Good Employment Agreement
Greg Rundlett
greg at freephile.com
Tue Jan 20 13:43:30 EST 2004
At first you may think this is off-topic, but I think it is extremely
germain to any discussion of Linux, and as a free software advocate and
web developer, I've tussled with these issues for a long time (without
finding many absolute answers).
I'm trying to come up with a 'good' employment agreement or corporate IP
policy that covers 'itellectual property' (apologies to RMS. I know that
term is overly vague and encompasses at least three separate areas of
law and history, but...).
When I say 'good', I mean I would like to create an employment agreement
/ company policy that is balanced, versus the standard 'if you think of
it while employed by ACME, then ACME owns it' approach.
The other thing I'm trying to achieve is to cover the issues of
copyright, and patent rights in an environment where GNU software is used.
From a practical perspective, I am a web developer who writes PHP
scripts and tools on my own time, possibly releasing those scripts as
GPL projects. I also use GPL projects and other OpenSource code from
MySQL to Apache, PERL etc. How should a company that supports the
concepts of free software create an employment agreement that respects
the contributions of the employee and also implements a 'defensive
copyright and/or patent' strategy?
I bring all my accumulated experience, and knowledge of GPL software,
and my personal projects to work, and build on those ideas in my
professional capacity. Most employment agreements I've signed in the
past basically ask that you list all the things you've ever done that
are not subject to assignment to the company. Then they say something
to the effect that anything you do, think, or reduce to practice is the
property of the company. It seems to me to be an exercise of complete
nonsense to claim any rights in software, since my ideas are just added
to the ideas of others, but given that the US legal system does not
share my attitudes toward software patents and copyright, does anyone
know of a good example of copyright, patent, trademark, employment
and/or non-compete agreements specifically in the field of web
development? Does a system comprised of PHP scripts constitute 'software'?

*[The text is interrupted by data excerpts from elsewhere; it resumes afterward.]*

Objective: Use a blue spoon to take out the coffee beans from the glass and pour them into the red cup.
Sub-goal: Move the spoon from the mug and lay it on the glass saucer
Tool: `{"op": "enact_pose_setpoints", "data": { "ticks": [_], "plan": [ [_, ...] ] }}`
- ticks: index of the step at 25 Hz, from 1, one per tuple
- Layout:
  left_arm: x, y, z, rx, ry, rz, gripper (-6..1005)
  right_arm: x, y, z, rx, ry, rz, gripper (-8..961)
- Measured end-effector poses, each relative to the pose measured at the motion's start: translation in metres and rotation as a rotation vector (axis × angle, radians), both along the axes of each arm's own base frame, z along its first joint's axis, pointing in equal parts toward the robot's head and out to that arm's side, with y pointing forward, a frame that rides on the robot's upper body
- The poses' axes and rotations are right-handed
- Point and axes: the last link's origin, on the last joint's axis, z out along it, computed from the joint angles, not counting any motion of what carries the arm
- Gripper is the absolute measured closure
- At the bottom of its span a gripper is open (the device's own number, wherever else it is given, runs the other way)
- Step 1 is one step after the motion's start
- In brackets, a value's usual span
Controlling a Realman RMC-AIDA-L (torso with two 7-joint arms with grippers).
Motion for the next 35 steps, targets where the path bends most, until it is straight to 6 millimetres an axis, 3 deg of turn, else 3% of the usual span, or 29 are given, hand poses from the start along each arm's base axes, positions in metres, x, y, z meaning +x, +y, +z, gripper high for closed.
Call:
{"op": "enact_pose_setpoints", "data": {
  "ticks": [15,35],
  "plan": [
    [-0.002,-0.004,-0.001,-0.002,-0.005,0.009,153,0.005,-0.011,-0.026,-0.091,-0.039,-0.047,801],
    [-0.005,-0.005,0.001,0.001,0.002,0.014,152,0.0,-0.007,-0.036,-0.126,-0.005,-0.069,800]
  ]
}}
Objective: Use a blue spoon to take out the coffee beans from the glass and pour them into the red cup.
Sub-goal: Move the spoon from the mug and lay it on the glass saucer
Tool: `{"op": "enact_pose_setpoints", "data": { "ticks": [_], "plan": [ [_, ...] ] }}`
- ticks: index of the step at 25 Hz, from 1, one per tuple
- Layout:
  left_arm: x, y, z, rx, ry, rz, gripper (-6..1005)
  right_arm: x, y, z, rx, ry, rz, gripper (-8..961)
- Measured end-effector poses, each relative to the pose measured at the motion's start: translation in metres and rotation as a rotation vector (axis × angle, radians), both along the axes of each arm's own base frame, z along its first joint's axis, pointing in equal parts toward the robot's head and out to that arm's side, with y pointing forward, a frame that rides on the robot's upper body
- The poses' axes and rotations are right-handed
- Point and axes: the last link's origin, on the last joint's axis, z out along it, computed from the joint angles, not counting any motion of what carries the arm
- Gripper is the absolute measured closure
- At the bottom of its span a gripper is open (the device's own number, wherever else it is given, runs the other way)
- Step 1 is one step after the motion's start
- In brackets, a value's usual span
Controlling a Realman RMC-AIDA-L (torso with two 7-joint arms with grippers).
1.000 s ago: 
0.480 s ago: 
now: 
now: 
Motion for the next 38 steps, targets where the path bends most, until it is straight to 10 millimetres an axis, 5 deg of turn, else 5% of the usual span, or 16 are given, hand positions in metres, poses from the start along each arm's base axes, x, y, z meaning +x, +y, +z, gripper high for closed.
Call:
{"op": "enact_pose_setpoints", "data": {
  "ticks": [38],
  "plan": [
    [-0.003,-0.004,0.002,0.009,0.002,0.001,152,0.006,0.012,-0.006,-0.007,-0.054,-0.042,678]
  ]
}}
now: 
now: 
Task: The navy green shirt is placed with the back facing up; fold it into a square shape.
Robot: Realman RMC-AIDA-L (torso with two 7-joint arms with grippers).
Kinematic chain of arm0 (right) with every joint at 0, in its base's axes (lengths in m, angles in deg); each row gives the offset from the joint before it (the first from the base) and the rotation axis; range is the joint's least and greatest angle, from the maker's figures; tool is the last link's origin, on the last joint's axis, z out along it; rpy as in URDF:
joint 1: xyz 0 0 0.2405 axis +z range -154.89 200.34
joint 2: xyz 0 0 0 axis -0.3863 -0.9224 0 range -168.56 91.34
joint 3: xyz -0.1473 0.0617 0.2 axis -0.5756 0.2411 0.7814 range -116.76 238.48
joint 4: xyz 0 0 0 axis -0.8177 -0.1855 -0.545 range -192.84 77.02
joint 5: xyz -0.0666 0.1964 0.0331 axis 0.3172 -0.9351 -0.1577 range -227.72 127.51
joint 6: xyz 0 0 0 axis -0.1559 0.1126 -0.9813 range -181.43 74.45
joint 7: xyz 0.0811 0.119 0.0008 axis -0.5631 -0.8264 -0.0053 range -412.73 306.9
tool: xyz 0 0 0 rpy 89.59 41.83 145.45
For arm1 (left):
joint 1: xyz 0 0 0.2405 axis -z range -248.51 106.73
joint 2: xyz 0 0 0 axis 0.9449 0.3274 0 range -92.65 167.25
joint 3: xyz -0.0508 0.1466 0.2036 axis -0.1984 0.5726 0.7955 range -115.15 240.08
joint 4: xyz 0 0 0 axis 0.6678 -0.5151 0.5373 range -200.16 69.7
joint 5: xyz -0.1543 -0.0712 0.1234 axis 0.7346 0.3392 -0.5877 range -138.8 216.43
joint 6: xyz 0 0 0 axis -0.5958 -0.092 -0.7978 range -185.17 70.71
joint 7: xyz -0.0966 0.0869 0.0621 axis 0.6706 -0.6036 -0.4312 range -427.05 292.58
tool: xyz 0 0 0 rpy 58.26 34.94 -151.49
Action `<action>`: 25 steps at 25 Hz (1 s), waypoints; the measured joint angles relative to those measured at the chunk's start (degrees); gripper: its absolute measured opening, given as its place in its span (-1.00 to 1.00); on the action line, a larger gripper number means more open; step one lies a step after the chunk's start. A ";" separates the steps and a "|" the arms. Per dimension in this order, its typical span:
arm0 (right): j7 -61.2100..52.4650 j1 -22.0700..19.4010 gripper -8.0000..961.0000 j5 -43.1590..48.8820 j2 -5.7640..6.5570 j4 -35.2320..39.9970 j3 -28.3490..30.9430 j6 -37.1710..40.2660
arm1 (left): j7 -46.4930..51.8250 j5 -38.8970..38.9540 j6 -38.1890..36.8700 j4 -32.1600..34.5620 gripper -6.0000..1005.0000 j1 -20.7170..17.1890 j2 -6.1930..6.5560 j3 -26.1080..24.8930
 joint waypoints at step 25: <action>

I found a fairly good example from the Embedded Linux Consortium. (the
second half of their bylaws) at
http://www.embedded-linux.org/files/ELCByLawsPlusIPRA.pdf, but I'm
looking for more feedback from the community. I am frustrated not to
find more information about how companies can best implement the GPL in
their IP policies at gnu.org, or the many free software advocate sites.
Thanks,
Greg
--
Greg Rundlett
Chief Technology Officer
Knowledge Institute
creators of the Business Utility Zone Gateway
at www.buzgate.org
(603) 642-4720
greg at buzgate.org
It is easier to fight for one's principles than to live up to them.